Meat in sink: not pork, not goat, not lamb. Beef, drained entirely of all its blood. That weird plant she had never been able to identify had grown twice its size and had spidery multicolored blooms dripping from its tendrils. Thick blankets covered the windows, blocking out the sunny bay window seat where she had her coffee in the mornings. A tall, really tall figure wrapped in her favorite quilt, wearing a faded muscle shirt and equally faded denim jeans, the front of them covered in blood. Clawed fingers grasped a piece of meat, fanged teeth sunk deep. Her neighbor, locs pulled up and away from their face, wearing loose sweatpants and a cropped hoodie, offering the tall figure a shot glass filled with a glowing pink liquid.

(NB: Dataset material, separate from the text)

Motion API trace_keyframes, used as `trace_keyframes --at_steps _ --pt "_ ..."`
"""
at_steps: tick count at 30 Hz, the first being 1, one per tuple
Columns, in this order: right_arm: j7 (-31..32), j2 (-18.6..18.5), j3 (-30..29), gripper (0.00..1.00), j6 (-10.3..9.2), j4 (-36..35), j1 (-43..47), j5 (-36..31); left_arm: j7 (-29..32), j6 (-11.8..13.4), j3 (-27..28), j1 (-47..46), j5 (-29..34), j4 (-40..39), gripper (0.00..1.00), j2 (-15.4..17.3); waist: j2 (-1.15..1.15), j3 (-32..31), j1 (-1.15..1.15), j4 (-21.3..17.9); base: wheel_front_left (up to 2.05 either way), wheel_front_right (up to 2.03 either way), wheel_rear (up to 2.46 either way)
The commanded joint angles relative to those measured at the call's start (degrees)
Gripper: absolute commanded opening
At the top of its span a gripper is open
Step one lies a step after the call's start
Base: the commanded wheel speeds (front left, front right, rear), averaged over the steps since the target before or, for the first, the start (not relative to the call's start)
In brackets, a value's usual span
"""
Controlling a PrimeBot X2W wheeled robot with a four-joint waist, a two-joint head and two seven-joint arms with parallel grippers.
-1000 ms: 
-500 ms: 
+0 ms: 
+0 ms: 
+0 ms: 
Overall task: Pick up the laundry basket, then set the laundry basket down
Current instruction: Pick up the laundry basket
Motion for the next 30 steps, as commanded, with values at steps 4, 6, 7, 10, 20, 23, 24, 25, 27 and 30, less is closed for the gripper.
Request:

Mirabelle had a thousand questions try and rush out of her mouth, but all she could manage was a croaked, “What…the fuck?!”
* * *
Two years after the Change, and the entire hunter community was still fractured on what to do. Mirabelle did not take nearly that long to make a decision. Her neighbor Annalise explained that she had found Ruben standing outside a boarded-up storefront. At much the same time Mirabelle got off her teacup ride, Annalise had that same overwhelming numbing sensation that broke through to euphoria, and the five reliquaries, three fetishes, and two mandalas that decorated her fireplace mantle shattered or burst into flames. Turns out, Annalise had similar feelings when she moved into the building that Mirabelle had. Annalise had a tidy side business propagating rare plants, and she had a green thumb that was borderline miraculous. When the Change happened (Annalise preferred to call it the Great Graft), that flipped over into actually miraculous, and Annalise could finally make sense of so many of her family’s old notebooks and herbal remedies.
Ruben’s story was much weirder. The last time he could recall, it was 1983, and he had just finished a wrap party as a roadie for a local band, the Screaming Peons. He had a body full of illicit substances and alcohol, and had gotten handsy and lipsy with a fan. All delightfully consensual, from Ruben’s recollection, and the fan was very insistent on that. “I could lift him easy,” Ruben had said.
“You’re six eight,” Annalise pointed out.
“Still felt great, though,” Ruben said with a smile full of memories. “So did the biting, right up until it didn’t.”
“Wait…was your fling…a vampire?!” Mirabelle exclaimed. She had heard of vampires, of course, but no one had reported encountering any in centuries.
“Must have been,” Ruben mused. “Here I thought it was just the best orgasm ever, but no, I was just dying.”
Annalise looked to the sides of Ruben’s neck. “I don’t see any bites…you sure he was a vampire?”
Ruben grinned. “Yeah, that’s not where he bit me,” as he stretched out his long legs.
Both Mirabelle and Annalise flushed at the same time.
Next thing Ruben knew, he was standing outside the club, everything boarded up, everything familiar and not, and absolutely famished. Annalise happened to be walking towards him with a cheesesteak in-hand, and he had snatched it from her fingers between one breath and the next. Annalise hadn’t noticed her mother’s pendant growing hot against her skin against all the other weird feelings going on. Ruben inhaled the sandwich, not tasting it, and only barely feeling sated after consuming it.
Ruben and Annalise had walked and talked, Ruben a bottomless pit of hunger while Annalise tried to figure out what was going on. Cruising through the grocery store, Ruben had fixated on how much the prices had changed, but then they reached the meat department, and he suddenly knew what he was craving.
“I really really want a steak. Like the bloodiest, rarest steak,” Ruben said, his speech slurring and lisping. He hadn’t noticed his canines getting longer in his mouth–but Annalise had.
“Uh, sure…we could do that, they’ve got a value pack right here,” Annalise said with some trepidation, starting to get suspicious about her nighttime stranger.
“Should get two, then, for…ext…extra.” Ruben was starting to lose his words, and his brain felt foggy.